Like maple syrup and the use of the word “eh”, ice hockey has always been dominated by Canada. They dominated professional hockey while the Soviet Union dominated amateur hockey. The U.S. presence was slim, and even though the league was based in the States the country generally didn’t care enough about the sport to produce strong hockey players. All of that has changed.
It began with what Sports Illustrated called the best sports moment of the century: the American gold medal-winning Olympic Hockey team. We all know the story well, as we should. There was never a more David vs. Goliath sports story than that of the American college kids against the Soviet Red Army. The magnitude of the political and societal backdrop has never been replicated in international play in any sport.
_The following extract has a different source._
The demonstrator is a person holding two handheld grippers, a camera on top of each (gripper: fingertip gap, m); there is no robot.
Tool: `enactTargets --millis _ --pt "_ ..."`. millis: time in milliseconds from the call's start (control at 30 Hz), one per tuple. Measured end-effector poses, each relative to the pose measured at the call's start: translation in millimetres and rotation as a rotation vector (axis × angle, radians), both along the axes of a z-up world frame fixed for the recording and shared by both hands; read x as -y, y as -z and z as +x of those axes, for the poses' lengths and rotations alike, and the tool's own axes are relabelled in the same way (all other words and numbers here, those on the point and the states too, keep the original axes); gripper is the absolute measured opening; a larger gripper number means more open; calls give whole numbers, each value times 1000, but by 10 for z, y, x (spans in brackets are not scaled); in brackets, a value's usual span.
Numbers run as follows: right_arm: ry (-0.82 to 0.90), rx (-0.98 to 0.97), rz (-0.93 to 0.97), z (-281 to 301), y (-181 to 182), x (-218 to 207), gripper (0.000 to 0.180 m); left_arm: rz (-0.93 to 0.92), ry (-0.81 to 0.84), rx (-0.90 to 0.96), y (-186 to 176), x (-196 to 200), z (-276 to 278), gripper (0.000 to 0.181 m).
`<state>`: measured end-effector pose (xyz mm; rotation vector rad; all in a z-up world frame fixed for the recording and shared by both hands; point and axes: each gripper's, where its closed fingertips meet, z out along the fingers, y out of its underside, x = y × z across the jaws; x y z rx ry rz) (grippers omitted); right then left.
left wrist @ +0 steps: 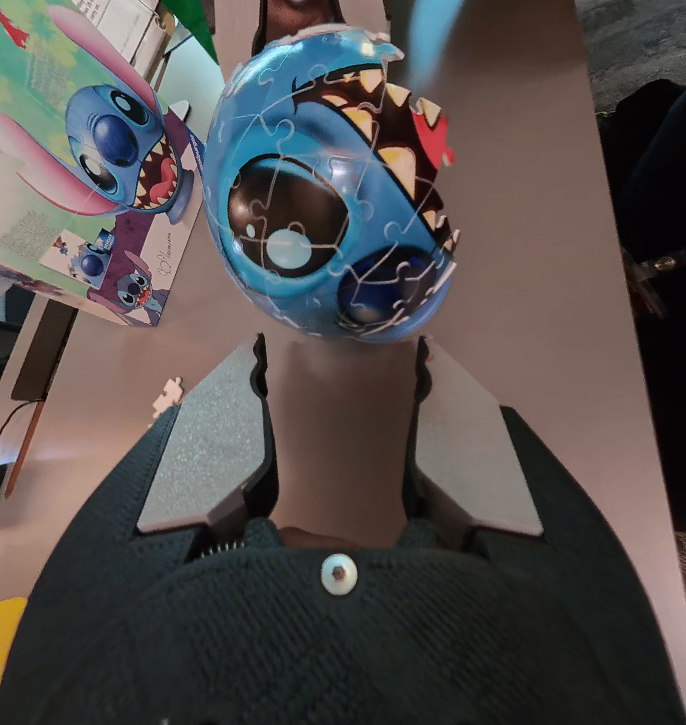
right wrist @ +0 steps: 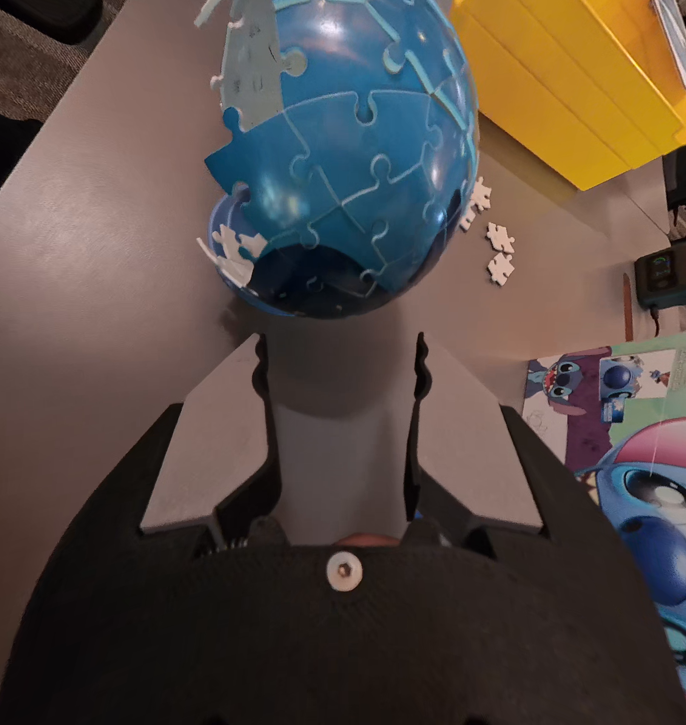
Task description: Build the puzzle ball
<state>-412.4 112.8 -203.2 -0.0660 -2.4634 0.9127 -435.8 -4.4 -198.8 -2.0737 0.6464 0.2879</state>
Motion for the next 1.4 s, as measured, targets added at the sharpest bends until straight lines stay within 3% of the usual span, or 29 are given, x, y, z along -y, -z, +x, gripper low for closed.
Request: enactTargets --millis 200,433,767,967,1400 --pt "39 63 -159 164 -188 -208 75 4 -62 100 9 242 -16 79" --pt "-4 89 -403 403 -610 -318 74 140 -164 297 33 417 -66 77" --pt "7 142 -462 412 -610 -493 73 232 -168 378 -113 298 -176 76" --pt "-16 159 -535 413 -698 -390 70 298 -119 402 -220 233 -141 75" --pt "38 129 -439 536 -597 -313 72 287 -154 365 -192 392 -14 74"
It took the entire country along for the ride, and it left a huge impression on those kids tuning in.
Interest in youth hockey rose dramatically after the Lake Placid games. Those young boys who watched Herb Brooks’ team developed into the team that would eventually win gold in the 1996 World Cup of Hockey. Since the 90s, more and more American players are being drafted in the higher rounds. The U.S. National Team Development Program has become a popular training spot and produced players like Patrick Kane.
It all seems to be coming together now. The U.S. won silver in Vancouver, stunning most of the hockey world after beating Canada 5-3 in round robin play. Goalie Ryan Miller became a national hero, earning Olympic MVP honors and more cheers than Sidney Crosby in Pittsburgh the first game after the break. It was a young team with heart and grit, and that’s not even the best to come.
More importantly for the development of hockey in America, the U.S. swept all of the world junior tournaments. Our U20, U18, and U17 teams all won gold medals in the prestigious international tournaments, beating Canada’s juniors in the gold medal game in the U20 and U17 tournaments. Some of these results can be misleading, because there are many American players who are trained in Canada but still compete for America in international play. However, at least half of these players were U.S. trained, and the strength of the U.S. program has continued to show it’s promise in the draft.
In the 2010 NHL Entry Draft yesterday, a record 11 U.S. raised and trained players were taken in the first round. American kids are realizing that they don’t have to go to Canada to make it to the NHL, and more and more of them are opting to stay closer to home in order to develop their games. The U.S. has rising stars in every position: Patrick Kane and Bobby Ryan at forward, John Carlson and Cam Fowler patrolling the blueline, and Ryan Miller and Jack Campbell in net.
The future is very, very bright for American hockey. The recent success of the national teams at every level will only encourage and increase interest. Canada has historically owned the world in terms of developing players, but the United States is ready to challenge. Canadian hockey went into a tail spin when they failed to win any of the world junior tournaments, and the threat the U.S. made at the Olympics (an overtime away from the gold) didn’t help to quell those fears. Nevertheless, the world has been put on notice: elite hockey is here to stay in America.